“Order Passed by Sole Arbitrator Cannot Be Said to Be Perverse”: Telangana High Court Dismisses Writ Against Section 16 Decision, Says Remedy Lies Under Section 34 or 37
- Post By 24law
- March 26, 2025

Safiya Malik
The High Court of Telangana dismissed a writ petition filed by the State of Telangana challenging an order passed by a Sole Arbitrator under Section 16 of the Arbitration and Conciliation Act, 1996. The Division Bench comprising Justice P. Sam Koshy and Justice Namavarapu Rajeshwar Rao recorded that the findings of the Arbitrator did not disclose any jurisdictional error and could not be construed as perverse. The Court noted that the issue of limitation had been examined with reference to relevant judicial precedents and that the reasoning provided by the Arbitrator was sufficient to decline interference at the current stage. Observing that the matter was still pending before the Arbitral Tribunal, the Court found no justification to exercise its writ jurisdiction under Articles 226 and 227 of the Constitution and disposed of the petition accordingly.
The writ petition was filed by the State of Telangana challenging the order passed by the Sole Arbitrator on 30 October 2024 in I.A. No.1 of 2024 in Arbitration File No.6. The petitioners sought quashing of the order whereby the Sole Arbitrator rejected their application under Section 16 of the Arbitration and Conciliation Act, 1996 on the ground that the claims raised by the respondents were barred by limitation.
The dispute arose from a joint venture cum shareholders agreement between the State and the respondents for construction and maintenance of a hotel and spa in Hyderabad through a Special Purpose Vehicle. Respondent No.2 was the SPV, in which Respondent No.1 held 74 percent shares and the State held 26 percent. The land allotted for the project was 14.94 acres.
The respondents contended that the State had agreed to transfer its 26 percent shareholding to Respondent No.2 for ₹12,69,90,000, along with a return on investment at 12 percent per annum from the date of execution of the sale deed until repurchase of all shares. A letter requesting the share transfer was sent by the respondents on 26 September 2008, which the State rejected on 2 June 2009. The respondents claimed that the last categorical rejection was communicated by the State on 7 August 2019.
An arbitration notice was issued by the respondents on 15 September 2022. Following this, a petition under Section 11(6) of the Arbitration Act was filed and Mr. P. Naveen Rao, former Acting Chief Justice, was appointed as the Sole Arbitrator. After the respondents filed their statement of claim, the petitioners submitted an application under Section 16 of the Act, raising a preliminary objection on the ground that the claims were barred by limitation.
This application was rejected by the Sole Arbitrator, which led to the filing of the present writ petition.
The counsel for the petitioners submitted that the rejection of the Section 16 application was not appealable under Section 37 of the Arbitration Act, and therefore the writ petition was maintainable.
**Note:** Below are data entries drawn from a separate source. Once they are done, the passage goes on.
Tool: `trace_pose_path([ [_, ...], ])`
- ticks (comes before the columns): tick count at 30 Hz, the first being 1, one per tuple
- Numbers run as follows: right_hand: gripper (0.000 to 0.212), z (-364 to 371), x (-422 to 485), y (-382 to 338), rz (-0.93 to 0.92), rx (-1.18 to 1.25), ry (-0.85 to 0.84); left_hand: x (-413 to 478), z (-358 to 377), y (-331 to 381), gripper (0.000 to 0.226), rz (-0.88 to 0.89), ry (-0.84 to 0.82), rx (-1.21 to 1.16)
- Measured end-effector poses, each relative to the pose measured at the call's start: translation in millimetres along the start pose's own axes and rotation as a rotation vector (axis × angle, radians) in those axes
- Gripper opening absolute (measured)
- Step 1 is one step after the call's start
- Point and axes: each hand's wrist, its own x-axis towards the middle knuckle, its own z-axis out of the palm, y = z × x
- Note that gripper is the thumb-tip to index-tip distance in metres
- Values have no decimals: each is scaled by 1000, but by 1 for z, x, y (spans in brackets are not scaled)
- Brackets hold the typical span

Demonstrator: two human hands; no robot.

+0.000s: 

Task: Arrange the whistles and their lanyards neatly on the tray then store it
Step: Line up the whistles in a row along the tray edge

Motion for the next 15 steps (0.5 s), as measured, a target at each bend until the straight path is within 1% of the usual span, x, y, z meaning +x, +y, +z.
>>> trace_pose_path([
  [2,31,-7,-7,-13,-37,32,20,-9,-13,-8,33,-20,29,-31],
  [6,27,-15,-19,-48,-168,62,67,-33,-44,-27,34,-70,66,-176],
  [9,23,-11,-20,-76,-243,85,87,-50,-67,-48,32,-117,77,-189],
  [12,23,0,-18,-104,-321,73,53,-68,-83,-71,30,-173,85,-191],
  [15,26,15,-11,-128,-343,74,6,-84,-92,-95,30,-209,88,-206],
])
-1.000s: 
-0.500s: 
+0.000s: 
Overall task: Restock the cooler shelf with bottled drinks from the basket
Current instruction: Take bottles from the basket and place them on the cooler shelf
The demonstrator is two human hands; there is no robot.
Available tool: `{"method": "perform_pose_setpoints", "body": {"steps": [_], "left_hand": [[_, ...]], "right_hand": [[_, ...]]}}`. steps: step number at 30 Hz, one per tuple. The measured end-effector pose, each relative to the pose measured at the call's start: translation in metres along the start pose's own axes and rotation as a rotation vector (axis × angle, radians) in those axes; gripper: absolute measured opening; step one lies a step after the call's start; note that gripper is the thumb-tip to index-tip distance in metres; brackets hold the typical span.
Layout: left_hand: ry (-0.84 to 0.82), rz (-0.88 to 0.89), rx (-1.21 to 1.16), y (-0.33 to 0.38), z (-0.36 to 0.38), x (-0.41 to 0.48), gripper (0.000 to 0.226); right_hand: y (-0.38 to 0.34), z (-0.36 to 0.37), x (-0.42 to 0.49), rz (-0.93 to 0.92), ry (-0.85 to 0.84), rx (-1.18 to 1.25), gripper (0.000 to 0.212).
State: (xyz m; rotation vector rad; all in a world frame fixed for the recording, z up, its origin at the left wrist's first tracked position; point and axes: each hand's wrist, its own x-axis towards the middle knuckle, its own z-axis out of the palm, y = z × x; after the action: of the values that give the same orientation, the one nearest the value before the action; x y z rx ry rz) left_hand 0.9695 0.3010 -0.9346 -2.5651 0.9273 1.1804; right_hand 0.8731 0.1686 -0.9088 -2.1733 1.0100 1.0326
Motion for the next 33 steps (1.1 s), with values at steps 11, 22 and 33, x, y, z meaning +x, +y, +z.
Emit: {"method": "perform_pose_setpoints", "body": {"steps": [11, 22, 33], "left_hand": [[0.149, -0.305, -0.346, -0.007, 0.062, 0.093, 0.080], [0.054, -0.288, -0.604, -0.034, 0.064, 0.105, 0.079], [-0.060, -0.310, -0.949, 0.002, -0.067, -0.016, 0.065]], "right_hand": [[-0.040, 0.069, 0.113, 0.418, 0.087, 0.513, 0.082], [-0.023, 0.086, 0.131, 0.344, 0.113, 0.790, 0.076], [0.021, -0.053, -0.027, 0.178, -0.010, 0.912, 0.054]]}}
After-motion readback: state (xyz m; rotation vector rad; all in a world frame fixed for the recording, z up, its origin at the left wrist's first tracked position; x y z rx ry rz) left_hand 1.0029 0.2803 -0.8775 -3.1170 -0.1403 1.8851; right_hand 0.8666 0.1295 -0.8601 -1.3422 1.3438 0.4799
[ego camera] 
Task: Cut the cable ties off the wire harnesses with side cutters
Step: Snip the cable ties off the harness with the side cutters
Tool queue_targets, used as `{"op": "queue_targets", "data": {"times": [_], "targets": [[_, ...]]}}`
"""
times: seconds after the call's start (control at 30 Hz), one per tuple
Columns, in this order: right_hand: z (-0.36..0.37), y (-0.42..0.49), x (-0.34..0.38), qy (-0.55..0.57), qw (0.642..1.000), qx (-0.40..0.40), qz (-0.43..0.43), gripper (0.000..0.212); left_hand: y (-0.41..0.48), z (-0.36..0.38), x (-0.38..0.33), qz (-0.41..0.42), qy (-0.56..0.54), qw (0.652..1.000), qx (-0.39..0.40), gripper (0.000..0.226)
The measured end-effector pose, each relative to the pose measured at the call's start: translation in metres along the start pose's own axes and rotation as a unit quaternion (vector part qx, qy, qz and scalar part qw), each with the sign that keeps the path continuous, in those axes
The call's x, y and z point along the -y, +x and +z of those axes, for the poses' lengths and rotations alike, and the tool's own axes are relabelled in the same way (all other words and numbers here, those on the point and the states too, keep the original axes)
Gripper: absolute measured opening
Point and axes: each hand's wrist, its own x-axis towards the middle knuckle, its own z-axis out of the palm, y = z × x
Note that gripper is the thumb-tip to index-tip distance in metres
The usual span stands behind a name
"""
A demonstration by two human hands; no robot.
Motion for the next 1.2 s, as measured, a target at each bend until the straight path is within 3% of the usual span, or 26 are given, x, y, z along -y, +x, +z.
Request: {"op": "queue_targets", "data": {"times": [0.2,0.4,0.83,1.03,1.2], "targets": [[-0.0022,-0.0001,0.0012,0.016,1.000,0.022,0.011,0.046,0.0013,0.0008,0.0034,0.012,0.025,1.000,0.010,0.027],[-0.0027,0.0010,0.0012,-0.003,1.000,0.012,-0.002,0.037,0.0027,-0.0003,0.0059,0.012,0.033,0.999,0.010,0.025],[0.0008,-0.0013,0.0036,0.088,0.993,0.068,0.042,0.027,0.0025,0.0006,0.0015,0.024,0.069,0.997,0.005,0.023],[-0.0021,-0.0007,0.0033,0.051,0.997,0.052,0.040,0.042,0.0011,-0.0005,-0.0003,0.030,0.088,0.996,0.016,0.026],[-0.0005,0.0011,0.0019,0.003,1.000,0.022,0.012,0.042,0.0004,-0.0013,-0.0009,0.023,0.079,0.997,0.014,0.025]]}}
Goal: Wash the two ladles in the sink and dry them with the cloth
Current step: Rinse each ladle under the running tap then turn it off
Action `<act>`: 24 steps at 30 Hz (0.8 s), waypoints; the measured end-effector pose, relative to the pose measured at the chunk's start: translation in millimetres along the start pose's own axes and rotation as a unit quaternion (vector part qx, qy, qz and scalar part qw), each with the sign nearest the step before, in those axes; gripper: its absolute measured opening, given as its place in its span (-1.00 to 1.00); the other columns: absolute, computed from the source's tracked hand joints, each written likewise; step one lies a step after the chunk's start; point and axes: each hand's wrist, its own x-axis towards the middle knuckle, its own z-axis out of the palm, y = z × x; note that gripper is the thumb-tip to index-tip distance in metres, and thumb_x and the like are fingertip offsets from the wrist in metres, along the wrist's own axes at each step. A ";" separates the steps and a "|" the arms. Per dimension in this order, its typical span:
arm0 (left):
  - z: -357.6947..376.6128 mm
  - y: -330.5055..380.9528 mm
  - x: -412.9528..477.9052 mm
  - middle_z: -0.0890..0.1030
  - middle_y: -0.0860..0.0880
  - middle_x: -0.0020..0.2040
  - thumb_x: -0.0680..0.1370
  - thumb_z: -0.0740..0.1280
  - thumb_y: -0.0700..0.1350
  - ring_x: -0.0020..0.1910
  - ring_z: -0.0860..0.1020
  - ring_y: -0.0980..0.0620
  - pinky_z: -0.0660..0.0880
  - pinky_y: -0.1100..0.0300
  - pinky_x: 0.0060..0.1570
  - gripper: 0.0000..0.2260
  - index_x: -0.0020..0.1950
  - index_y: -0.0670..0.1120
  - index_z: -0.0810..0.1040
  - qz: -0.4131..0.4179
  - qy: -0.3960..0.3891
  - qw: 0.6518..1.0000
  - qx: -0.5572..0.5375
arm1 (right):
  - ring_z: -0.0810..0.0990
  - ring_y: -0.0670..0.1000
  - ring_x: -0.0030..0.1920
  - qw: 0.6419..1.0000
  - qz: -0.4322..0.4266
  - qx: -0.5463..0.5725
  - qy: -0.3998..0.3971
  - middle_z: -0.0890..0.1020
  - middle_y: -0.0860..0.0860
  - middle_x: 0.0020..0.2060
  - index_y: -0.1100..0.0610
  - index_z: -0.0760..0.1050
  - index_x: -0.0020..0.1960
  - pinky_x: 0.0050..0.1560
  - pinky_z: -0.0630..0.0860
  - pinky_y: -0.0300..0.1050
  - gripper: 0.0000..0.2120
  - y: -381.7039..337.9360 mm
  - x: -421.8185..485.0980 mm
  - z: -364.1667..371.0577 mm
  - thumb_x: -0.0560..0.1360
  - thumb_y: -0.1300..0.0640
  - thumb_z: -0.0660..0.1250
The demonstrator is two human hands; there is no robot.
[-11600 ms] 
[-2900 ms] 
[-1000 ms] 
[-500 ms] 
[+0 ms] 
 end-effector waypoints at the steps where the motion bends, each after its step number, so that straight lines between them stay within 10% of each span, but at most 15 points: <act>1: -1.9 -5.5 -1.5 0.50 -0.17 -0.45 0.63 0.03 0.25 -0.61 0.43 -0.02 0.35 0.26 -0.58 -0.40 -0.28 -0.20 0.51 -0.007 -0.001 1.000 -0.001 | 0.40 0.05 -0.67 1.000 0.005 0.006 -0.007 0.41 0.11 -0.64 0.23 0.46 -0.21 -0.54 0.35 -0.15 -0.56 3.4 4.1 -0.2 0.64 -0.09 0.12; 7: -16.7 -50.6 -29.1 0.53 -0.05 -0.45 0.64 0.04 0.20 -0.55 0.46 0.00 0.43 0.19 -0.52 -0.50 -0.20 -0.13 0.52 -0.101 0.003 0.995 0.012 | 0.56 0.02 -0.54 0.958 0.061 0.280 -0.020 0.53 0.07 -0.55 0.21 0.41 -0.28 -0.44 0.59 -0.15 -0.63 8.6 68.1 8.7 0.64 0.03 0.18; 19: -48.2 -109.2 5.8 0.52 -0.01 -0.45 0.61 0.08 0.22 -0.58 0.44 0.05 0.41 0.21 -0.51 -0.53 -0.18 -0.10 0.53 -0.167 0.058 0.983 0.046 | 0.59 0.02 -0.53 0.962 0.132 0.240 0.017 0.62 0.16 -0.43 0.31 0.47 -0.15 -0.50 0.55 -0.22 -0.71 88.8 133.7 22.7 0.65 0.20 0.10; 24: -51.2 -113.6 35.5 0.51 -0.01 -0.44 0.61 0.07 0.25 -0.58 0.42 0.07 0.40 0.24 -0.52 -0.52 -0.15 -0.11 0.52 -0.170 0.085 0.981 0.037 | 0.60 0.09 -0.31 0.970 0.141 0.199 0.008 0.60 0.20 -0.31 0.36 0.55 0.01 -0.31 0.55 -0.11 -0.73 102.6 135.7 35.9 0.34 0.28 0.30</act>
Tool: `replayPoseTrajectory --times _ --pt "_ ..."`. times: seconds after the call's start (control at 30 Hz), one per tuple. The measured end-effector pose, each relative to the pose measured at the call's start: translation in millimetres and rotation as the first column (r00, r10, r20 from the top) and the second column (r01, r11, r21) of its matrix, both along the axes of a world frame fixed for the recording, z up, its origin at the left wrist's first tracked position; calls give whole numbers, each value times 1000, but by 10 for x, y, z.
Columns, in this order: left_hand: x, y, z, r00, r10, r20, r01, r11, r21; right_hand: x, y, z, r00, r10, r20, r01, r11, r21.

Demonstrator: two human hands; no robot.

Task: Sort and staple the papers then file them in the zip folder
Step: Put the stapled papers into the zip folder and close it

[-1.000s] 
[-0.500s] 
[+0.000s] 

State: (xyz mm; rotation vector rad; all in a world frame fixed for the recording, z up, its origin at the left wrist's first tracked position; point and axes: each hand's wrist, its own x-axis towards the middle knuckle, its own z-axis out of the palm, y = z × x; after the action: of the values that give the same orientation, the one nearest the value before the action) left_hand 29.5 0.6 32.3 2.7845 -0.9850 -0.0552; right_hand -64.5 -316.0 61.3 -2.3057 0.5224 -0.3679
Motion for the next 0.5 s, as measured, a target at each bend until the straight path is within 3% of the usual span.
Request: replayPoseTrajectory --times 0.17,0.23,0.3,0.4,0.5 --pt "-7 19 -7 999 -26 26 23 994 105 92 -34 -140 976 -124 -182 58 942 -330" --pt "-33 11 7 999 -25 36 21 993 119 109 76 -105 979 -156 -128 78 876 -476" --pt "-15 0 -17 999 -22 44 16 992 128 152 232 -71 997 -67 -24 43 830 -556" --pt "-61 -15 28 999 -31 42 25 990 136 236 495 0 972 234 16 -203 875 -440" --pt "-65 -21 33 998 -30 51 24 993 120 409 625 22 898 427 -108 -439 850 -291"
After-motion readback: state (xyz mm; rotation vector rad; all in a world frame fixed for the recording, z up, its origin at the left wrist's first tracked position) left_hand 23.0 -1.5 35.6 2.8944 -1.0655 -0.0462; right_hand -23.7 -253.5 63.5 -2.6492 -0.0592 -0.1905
It was argued that the claim arose from events between 2005 and 2009 and that even if the last rejection dated 7 August 2019 were considered, the limitation period of three years ended on 7 August 2022. Since the arbitration notice was issued on 15 September 2022, it was contended that the claims were barred.
In support of their submissions, the petitioners referred to the judgment of the Supreme Court in Suo Motu Writ Petition (Civil) No. 3 of 2020 and other decisions, including Delhi Development Authority v. Tejpal, Arif Azim Company Ltd. v. Aptech Ltd., OPG Power Corporation Pvt. Ltd. v. Enexio Power Cooling Solutions India Pvt. Ltd., and State of Andhra Pradesh v. Kopparla Santhi.
It was submitted that in accordance with the judgment in the Suo Motu Writ Petition, “the period between 01.03.2022 to 02.08.2022 alone would be excluded. Neither the earlier period would get waived, nor would the party get a fresh period of limitation after 02.08.2022.”
The respondents, through their senior counsel, opposed the maintainability of the writ petition. It was submitted that the Sole Arbitrator had recorded reasons for rejecting the limitation plea and that such orders were not subject to judicial review under Article 226 at an intermediate stage of arbitration. The respondents submitted that the petitioners had an alternative remedy available after the award, as per Sections 34 and 37 of the Arbitration Act.
The respondents also submitted that interference by the writ court at this stage would be inconsistent with the scheme of the Act and the judgments of the Supreme Court. It was stated that “the petitioners can raise this issue if at all if the Arbitral Award goes against them while challenging the said award in an appeal under Section 34 and under Section 37 of the Act.”
The Court examined the issue of maintainability of the writ petition against an order passed under Section 16 of the Arbitration Act. The Court referred to several decisions of the Supreme Court including SPB Co. v. Patel Engineering Ltd. [(2005) 8 SCC 618], Deep Industries Ltd. v. ONGC Ltd. [(2020) 15 SCC 706], Punjab State Power Corporation Ltd. v. Emta Coal Ltd. [(2020) 17 SCC 93], Bhaven Constructions v. Executive Engineer, Sardar Sarovar Narmada Nigam Ltd. [(2021) SCC OnLine SC 8], and Serosoft Solutions Pvt. Ltd. v. Dexter Capital Advisors Pvt. Ltd. [(2025) SCC OnLine SC 22].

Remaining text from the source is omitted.